Alan tenía un brazo rodeando la cintura de Jessica Hayes mientras le susurraba al oído: «Cariño, en cuanto ese vídeo se reproduzca en la gran pantalla, la reputación de Alina quedará destruida. No es más que la hija de una empleada doméstica. Ni siquiera era digna de estar a tu lado».
Jessica soltó una suave risa. «¿Hacer esto precisamente el mismo día en que se supone que te vas a casar con ella? Si alguna vez se entera, probablemente se volverá loca».
La expresión de Alan se ensombreció. «Ni se te ocurra mencionarla. Si no hubiera necesitado su ayuda para organizar los materiales del proyecto, ni siquiera le habría prestado atención. El objetivo de esta boda siempre fue desenmascararla y ponerla en su sitio».
El suelo pareció tambalearse bajo los pies de Alina.
Así que, al final, eso era todo lo que había sido para él: una herramienta útil para explotar y luego desechar.
Jessica sonrió, con aire de suficiencia y segura de sí misma. «Alina nunca fue rival para mí».

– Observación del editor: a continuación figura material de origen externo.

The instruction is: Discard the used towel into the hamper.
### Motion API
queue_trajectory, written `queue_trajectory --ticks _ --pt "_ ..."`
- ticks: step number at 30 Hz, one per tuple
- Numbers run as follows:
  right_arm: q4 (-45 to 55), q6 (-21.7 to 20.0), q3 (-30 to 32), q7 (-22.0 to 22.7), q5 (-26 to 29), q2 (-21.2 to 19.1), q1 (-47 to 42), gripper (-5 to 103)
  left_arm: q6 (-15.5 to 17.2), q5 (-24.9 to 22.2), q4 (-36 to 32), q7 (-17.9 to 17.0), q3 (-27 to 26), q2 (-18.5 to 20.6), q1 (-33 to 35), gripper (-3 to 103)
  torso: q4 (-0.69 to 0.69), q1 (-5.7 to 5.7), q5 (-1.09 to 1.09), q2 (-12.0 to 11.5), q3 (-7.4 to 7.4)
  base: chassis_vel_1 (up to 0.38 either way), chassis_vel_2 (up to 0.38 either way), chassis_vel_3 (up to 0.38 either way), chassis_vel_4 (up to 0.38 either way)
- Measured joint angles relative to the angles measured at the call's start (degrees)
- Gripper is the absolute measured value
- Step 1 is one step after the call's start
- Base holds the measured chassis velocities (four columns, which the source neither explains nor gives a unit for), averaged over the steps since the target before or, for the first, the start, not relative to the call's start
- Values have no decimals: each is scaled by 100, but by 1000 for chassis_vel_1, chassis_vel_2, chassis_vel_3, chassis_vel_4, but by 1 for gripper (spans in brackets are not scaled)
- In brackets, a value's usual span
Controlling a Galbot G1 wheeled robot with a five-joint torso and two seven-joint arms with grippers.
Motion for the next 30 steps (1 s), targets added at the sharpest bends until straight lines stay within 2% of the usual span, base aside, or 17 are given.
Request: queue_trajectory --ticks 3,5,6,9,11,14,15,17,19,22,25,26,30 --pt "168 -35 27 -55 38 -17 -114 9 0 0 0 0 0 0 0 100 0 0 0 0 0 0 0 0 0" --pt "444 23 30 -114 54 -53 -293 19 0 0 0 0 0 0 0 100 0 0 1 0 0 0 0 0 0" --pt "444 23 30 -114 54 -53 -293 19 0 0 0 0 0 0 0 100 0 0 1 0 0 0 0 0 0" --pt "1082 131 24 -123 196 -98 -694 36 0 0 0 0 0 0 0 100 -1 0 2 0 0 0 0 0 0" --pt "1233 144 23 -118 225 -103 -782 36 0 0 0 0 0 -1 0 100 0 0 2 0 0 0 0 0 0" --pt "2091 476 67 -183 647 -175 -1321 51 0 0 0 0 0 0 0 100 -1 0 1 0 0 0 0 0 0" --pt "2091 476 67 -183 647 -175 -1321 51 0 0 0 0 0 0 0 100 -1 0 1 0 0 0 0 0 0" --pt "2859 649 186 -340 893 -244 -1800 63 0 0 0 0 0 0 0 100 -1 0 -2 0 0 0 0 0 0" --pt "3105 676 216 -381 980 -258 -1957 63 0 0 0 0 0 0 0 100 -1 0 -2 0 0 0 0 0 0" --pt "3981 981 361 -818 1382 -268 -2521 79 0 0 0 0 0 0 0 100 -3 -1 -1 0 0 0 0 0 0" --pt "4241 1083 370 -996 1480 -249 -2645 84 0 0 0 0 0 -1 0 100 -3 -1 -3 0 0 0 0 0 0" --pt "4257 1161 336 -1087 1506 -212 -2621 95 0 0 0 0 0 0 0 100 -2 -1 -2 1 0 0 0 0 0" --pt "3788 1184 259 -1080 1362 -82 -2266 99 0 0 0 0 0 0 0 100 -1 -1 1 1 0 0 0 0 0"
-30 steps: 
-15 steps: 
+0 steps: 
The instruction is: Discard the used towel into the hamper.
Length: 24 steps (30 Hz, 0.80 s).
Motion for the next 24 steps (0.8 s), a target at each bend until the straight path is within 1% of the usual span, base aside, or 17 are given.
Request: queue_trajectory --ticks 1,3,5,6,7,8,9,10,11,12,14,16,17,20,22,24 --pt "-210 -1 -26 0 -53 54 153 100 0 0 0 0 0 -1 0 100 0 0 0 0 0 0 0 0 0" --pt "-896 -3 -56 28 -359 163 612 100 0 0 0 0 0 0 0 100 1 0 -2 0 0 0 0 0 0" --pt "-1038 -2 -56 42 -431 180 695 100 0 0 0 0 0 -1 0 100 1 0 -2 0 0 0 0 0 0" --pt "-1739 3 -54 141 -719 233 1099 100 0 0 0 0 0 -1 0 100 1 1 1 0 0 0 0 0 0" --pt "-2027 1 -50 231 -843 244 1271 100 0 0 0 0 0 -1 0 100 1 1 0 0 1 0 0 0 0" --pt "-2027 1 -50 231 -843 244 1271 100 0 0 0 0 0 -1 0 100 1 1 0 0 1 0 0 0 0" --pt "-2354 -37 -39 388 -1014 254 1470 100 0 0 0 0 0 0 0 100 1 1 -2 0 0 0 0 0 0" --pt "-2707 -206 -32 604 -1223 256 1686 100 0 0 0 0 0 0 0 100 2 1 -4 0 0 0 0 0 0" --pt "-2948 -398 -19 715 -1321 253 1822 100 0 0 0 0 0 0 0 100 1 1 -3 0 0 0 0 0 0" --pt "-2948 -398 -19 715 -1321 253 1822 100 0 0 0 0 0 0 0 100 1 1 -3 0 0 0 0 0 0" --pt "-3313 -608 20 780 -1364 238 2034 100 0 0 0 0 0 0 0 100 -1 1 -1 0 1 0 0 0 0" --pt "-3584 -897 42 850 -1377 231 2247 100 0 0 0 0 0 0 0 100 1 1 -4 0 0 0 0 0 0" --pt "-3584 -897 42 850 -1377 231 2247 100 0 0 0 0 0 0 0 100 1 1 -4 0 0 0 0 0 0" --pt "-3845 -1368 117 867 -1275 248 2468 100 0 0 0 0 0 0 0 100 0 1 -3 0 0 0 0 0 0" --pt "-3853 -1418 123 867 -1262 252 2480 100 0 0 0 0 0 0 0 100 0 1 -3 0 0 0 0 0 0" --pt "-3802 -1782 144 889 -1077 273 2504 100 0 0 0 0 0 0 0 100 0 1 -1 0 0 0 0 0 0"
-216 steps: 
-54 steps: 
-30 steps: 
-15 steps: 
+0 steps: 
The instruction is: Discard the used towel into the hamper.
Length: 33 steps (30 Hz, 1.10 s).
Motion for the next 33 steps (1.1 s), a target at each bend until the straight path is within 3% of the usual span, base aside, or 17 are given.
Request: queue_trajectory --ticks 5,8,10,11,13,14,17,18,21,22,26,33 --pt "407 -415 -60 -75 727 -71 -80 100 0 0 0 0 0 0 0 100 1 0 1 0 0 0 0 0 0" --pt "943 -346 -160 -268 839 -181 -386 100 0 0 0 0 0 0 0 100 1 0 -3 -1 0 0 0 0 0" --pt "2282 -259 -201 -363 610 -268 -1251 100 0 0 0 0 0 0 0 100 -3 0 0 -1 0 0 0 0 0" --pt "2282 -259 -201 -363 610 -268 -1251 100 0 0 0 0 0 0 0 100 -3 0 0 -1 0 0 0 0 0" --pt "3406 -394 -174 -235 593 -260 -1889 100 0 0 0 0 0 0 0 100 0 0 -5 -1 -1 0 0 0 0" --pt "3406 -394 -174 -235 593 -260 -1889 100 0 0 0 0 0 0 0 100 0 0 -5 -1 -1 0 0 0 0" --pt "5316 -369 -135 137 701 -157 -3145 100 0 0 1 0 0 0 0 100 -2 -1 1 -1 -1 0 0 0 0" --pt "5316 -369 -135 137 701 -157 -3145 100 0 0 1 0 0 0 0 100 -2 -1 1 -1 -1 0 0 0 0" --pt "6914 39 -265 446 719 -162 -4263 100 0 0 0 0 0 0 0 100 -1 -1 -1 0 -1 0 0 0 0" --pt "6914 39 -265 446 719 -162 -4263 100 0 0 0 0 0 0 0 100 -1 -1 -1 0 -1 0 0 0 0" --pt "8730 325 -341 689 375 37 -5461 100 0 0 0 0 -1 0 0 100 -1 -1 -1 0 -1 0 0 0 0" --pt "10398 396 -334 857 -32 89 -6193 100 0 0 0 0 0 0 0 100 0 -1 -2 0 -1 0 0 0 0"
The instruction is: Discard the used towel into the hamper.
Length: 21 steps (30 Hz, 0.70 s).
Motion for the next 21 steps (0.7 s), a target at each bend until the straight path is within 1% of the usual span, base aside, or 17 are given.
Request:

Alan la besó con cariño antes de responder: «Por supuesto que no. Estás en el Instituto de Investigación Oqruron. A tu lado, Alina no es nada. ¿Cómo podría estar a tu altura?«
Alina se mordió el labio con tanta fuerza que notó el sabor de la sangre. Ahora comprendía que humillarla no era suficiente para Alan; él quería destruir su futuro por completo.
Una leve y fría sonrisa se dibujó en su rostro.
Dirigió la mirada hacia la alarma de incendios que había en la pared cercana.
Sin dudarlo, extendió la mano y tiró de ella.
El agudo chirrido de la alarma resonó por toda la planta de golpe.
«¿Qué está pasando?», gritó alguien. «¡La alarma viene del camerino del novio!», exclamó otra voz.
«¡Rápido, id a ver qué ha pasado!», ordenó alguien más.
Se oyeron pasos apresurados por el pasillo mientras la gente se apresuraba hacia el origen del alboroto.
En cuestión de segundos, el personal del hotel y los huéspedes se agolparon frente al vestidor, y alguien abrió la puerta de un empujón. Otra persona encendió las luces del interior.
Todos vieron a Alan y Jessica sentados en el sofá, completamente desaliñados; su aspecto no dejaba lugar a dudas sobre lo que habían estado haciendo apenas unos instantes antes.